*YOUR OBJECTIVE:* Once you reach the line containing "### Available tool" in the data below, restate each line word for word up to and including the one containing "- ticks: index".

*DATA LISTING:*

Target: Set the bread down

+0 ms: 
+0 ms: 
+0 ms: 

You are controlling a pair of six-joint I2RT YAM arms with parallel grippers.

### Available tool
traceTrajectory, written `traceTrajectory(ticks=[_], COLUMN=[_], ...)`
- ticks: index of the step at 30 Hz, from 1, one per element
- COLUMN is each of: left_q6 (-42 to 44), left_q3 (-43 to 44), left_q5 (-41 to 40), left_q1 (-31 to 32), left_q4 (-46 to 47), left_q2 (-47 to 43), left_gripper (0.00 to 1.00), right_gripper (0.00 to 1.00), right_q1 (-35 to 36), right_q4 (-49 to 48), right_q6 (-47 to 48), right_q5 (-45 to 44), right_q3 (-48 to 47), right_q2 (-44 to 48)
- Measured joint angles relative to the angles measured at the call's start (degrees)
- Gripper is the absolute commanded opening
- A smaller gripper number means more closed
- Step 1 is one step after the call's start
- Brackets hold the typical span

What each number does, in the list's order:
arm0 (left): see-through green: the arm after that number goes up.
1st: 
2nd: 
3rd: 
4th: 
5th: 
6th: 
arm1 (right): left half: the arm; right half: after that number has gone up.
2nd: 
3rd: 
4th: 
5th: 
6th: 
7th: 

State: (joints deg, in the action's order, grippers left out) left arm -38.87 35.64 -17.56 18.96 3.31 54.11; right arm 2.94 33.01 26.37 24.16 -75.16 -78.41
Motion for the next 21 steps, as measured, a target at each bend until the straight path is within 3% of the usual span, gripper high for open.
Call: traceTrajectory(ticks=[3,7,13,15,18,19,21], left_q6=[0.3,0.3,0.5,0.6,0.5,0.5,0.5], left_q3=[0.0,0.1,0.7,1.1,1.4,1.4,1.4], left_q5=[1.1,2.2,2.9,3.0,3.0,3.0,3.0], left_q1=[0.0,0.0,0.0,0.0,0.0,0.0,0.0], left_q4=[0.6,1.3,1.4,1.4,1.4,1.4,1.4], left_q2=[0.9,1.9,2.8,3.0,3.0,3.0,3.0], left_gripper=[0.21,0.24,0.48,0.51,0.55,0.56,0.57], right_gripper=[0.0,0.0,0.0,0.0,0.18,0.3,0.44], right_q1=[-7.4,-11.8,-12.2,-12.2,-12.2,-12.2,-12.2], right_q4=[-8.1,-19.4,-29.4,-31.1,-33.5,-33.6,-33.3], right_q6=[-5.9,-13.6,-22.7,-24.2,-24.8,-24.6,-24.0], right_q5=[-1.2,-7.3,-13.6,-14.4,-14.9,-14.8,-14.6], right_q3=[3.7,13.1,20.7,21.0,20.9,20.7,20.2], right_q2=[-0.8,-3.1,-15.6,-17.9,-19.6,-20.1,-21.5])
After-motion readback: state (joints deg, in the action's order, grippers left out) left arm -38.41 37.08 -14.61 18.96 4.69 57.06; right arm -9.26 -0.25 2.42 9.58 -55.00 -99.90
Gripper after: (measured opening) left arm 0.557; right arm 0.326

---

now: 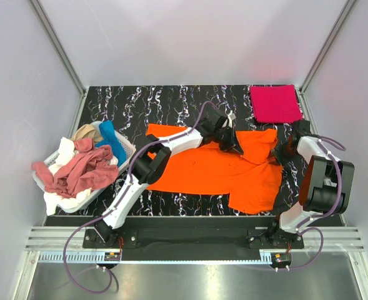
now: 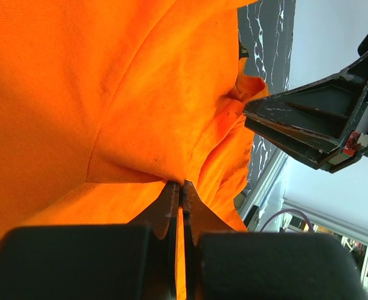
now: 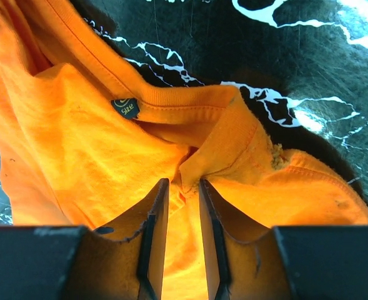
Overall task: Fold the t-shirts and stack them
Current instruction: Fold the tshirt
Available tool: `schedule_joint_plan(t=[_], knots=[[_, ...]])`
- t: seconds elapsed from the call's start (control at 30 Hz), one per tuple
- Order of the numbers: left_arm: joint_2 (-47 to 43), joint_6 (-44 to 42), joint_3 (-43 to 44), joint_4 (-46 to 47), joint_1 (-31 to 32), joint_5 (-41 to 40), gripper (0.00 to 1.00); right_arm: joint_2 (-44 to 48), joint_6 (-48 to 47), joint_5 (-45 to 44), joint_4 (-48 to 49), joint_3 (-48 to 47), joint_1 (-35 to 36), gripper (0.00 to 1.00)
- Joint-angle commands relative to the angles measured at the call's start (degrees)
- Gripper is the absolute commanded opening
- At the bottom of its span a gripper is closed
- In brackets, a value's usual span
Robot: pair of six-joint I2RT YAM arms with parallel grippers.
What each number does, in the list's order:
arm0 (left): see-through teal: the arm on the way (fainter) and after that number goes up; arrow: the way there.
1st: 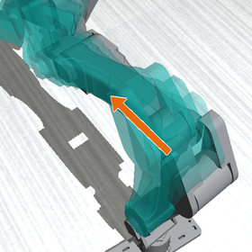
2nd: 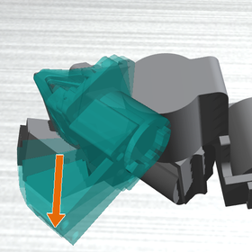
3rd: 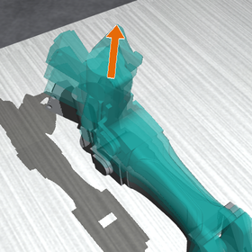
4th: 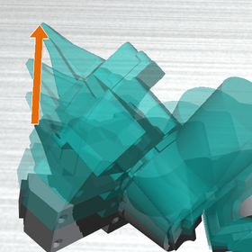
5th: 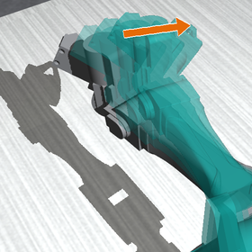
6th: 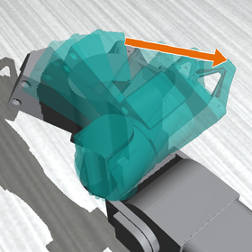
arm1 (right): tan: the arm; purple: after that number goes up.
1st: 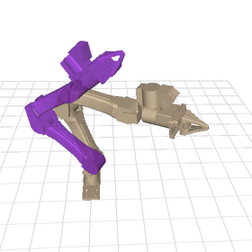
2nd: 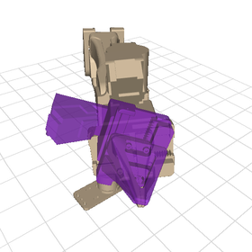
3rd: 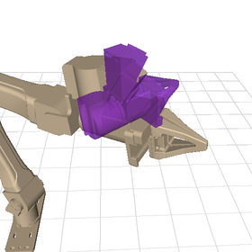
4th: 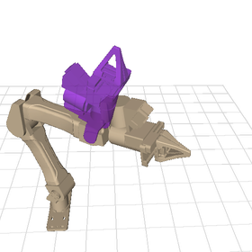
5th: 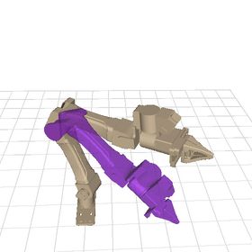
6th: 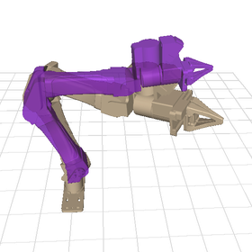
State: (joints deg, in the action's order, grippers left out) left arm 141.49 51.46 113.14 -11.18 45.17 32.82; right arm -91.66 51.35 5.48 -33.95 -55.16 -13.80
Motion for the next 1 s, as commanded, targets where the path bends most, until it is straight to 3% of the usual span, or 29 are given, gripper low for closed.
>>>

*SOLUTION FOR THIS EXERCISE:*
### Available tool
traceTrajectory, written `traceTrajectory(ticks=[_], COLUMN=[_], ...)`
- ticks: index of the step at 30 Hz, from 1, one per element

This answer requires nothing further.